Was this simply too much of good thing?  To find out, I took each one aside, and listened while each told their version.

They both told a similar story:  an annoyed comment from one, led the other to comment back, which led to a poke, then… (you know the scenario). In both of their explanations, I heard a common pattern – often seen in systems – called escalation. (If you don’t have children, just think about any situation that escalates like the old advertising campaigns for Coke and Pepsi, competing street gangs, or the current situation between Palestine and Israel. Siblings, companies and countries can all be viewed as “living systems”; the difference is the scale.)

Whether you’ve studied systems or not, you know the pattern I saw. One party does something that is seen as a threat by another party so the other party responds in kind, increasing the threat to the first party. This results in even more threatening actions by the first party and the cycle continues. Seeing this pattern I drew the following picture with my boys:

(Here’s how you read it: Start in the middle. One boy, let’s call him “J”, makes a move to be more awesome than the other. Now, moving to the bottom of the right-hand loop, we see this annoys “T”, who then throws a poke of some sort at his brother. “T”, feeling he now has the leg up,  then probably expresses some level of satisfaction. Then the cycle continues on the left-hand side, with “J” now feeling annoyed at “T” and so on.)

When I asked: “Would you say this is what’s going on?” they both agreed immediately but then quickly started talking over each other.

“Look,” one of them said, pointing to the diagram, “it’s a figure eight lying on its side.” The symbol of infinity.

“This thing could go on forever,” one moaned.

“And just keep getting worse,” the other groaned.

As we talked about it, the growing conflict was driven by each one trying to “out-cool” or “top-dog” the other. The more “cool” behavior one kid put on, the more the other wanted to squash it. As it turns out, one was particularly good at “poking” and the other one was good at “squashing”.

For that one snowy afternoon (with their Mom at her wit’s end), they saw themselves as part of the “system”, rather than separate from it. They “got” that focusing on just one of them wasn’t going to solve the problem. When they could see how their actions were actually fueling the actions of the other (with the help of a simple picture) they then were able to talk about how they might break the cycle.

When I asked what they could do differently, the answer came easily. The poker would lighten up on the poking, and the squasher wouldn’t squash so much.
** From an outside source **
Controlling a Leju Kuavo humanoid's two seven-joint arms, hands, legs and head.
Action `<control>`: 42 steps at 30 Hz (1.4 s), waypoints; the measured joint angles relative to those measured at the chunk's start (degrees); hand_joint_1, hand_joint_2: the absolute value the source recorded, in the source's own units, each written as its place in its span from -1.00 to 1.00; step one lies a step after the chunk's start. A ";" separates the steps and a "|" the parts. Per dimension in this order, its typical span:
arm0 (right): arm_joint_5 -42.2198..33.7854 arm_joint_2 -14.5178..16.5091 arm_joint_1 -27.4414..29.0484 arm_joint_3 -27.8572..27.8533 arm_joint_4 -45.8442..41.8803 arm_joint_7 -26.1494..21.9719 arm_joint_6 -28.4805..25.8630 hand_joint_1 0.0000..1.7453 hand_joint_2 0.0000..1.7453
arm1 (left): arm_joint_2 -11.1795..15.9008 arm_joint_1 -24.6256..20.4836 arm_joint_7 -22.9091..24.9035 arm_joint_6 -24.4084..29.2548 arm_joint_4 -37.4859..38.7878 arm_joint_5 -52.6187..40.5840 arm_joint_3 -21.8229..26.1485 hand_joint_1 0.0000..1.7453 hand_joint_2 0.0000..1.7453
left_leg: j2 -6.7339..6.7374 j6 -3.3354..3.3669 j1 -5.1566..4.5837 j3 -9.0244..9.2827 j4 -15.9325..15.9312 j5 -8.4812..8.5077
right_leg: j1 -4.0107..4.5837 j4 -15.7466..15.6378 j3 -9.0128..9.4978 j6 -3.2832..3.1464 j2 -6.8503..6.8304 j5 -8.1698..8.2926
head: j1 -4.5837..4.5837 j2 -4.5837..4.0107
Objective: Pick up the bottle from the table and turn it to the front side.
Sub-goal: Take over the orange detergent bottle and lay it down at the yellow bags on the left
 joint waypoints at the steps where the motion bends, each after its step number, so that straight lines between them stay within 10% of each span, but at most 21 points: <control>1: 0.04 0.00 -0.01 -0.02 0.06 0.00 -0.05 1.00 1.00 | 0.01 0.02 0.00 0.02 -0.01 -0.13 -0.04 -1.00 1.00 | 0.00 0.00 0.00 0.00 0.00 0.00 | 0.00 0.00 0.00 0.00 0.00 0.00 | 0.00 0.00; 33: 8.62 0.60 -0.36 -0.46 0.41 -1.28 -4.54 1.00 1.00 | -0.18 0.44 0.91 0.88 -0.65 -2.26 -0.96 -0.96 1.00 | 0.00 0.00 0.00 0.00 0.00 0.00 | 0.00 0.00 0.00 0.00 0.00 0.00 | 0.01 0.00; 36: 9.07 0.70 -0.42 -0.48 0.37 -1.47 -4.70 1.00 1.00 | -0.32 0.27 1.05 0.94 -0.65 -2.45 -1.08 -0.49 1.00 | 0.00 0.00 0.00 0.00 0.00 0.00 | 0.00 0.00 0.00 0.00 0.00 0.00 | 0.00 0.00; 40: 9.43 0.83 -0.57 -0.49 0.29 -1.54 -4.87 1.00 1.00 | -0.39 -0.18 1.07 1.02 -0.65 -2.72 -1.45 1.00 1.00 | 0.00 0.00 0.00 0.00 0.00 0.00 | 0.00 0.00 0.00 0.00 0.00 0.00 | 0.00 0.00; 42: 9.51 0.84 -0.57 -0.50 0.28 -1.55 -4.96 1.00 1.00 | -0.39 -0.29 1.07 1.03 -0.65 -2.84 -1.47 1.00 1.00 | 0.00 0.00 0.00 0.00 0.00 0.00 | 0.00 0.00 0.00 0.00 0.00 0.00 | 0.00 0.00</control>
When our children learn to see systems they eventually learn to see themselves “in” and not outside of situations.  When they see that nothing stands alone, they begin to see that  my bully is your bully, your food shortage is my food shortage, my climate is your climate. They learn to stop jumping to blame a single cause for the challenges they encounter and instead, try to track the a variety of interacting causes, effects and unintended impacts. They learn to move beyond laundry lists and look for  more web-like patterns of cause and effect in their everyday lives.

Does all of this really happen when we talk to our children about systems?

We’re expecting another snow day this week.  I’ll let you know how it goes.